DENVER (Reuters) - A grand jury has indicted a Colorado man for stealing more than $3.5 million from health care programs aimed at compensating injured nuclear industry workers in at least three western states, federal authorities said on Thursday.
Anthony Paul Breaux, 33, of Palisade, Colorado, was accused of money laundering and defrauding two federal programs created to provide cash and health-care benefits to government and private industry workers who have been exposed to radiation, the U.S. Attorney's Office said in a statement.
Breaux's company, Honor-Bound Healthcare Providers, provided in-home nursing care for patients in Colorado, Oregon and Arizona who worked at nuclear weapons plants and uranium mills or mines.
According to the 49-count indictment handed up last week, between June 2010 and June 2011 Breaux filed reimbursement invoices for medical services that were either already paid out or were never performed.
The bogus documentation was submitted to the Energy Employees Occupational Illness Compensation Program for government workers, and the Radiation Exposure Compensation Act, intended for private workers, prosecutors said.

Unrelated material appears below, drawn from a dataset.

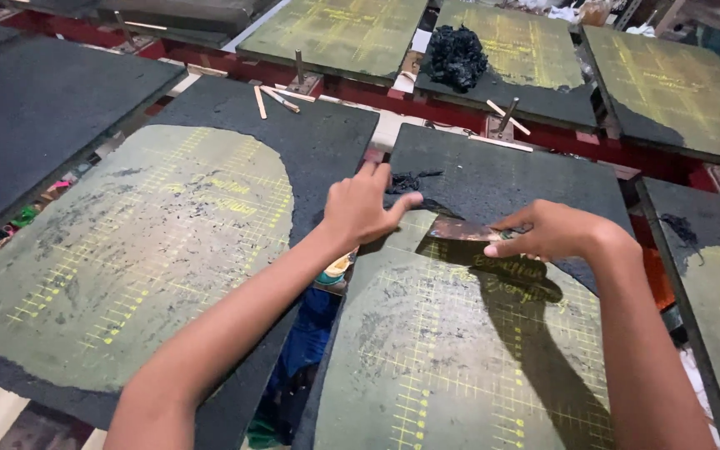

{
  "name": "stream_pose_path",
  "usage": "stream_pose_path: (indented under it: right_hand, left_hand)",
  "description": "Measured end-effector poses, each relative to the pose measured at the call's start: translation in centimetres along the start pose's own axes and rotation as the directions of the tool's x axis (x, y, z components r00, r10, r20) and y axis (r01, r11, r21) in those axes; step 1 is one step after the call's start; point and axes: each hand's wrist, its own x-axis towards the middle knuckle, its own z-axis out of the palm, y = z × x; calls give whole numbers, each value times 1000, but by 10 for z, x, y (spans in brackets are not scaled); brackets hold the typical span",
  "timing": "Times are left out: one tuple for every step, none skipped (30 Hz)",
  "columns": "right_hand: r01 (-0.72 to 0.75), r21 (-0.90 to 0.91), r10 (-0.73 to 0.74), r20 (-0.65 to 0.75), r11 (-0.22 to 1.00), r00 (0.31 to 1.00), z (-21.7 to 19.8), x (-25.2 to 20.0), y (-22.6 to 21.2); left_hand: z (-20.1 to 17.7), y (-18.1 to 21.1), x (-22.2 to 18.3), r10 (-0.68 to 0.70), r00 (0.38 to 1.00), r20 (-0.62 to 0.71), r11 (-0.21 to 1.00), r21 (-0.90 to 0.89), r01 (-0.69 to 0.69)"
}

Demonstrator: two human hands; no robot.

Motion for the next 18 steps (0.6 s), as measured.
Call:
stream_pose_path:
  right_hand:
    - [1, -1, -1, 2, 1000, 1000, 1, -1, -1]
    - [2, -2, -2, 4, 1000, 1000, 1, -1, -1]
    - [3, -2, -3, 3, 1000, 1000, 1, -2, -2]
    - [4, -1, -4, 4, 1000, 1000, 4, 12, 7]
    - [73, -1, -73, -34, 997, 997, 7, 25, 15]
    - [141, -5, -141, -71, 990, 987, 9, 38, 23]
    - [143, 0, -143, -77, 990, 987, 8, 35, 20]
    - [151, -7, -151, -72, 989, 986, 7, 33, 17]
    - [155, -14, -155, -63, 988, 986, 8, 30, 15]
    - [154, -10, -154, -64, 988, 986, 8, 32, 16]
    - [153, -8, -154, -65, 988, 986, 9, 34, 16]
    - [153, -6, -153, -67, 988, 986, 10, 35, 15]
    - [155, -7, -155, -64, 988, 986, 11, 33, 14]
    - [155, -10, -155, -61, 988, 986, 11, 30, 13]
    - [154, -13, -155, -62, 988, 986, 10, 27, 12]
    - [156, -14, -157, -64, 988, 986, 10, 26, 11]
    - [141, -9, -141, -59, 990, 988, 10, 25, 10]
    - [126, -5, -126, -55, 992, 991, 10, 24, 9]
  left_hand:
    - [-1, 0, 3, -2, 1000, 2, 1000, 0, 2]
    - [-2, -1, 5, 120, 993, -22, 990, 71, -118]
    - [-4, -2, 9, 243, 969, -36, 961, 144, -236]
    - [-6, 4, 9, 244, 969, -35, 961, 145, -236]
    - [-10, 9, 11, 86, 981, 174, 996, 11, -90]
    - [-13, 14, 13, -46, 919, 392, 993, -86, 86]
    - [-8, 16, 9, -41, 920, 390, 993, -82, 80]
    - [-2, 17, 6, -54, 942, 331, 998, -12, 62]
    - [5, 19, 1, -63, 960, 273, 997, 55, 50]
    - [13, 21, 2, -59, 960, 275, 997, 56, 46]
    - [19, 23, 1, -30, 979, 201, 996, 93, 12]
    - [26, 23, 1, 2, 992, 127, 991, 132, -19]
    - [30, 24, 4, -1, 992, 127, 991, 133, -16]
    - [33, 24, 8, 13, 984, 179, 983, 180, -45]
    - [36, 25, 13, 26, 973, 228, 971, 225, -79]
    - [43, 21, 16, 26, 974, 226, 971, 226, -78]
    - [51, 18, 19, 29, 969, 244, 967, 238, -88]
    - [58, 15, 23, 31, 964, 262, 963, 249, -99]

Breaux, who appeared in U.S. District Court in Denver on Thursday. allegedly used the illegal proceeds to pay car and bank loans and tax bills, the indictment said.
"Congress established compensation programs for the men and women who worked in our nuclear weapons complexes and those who worked in dangerous mines," U.S. Attorney John Walsh said in a written statement.
"To steal from these funds is criminal, and the person responsible will be prosecuted vigorously."
If convicted of all the charges, Breaux faces up to 20 years in prison and $500,000 in fines.
Prosecutors also attached a forfeiture clause to the indictment, which allows authorities to seize any real or personal property that was purchased with the alleged ill-gotten gains.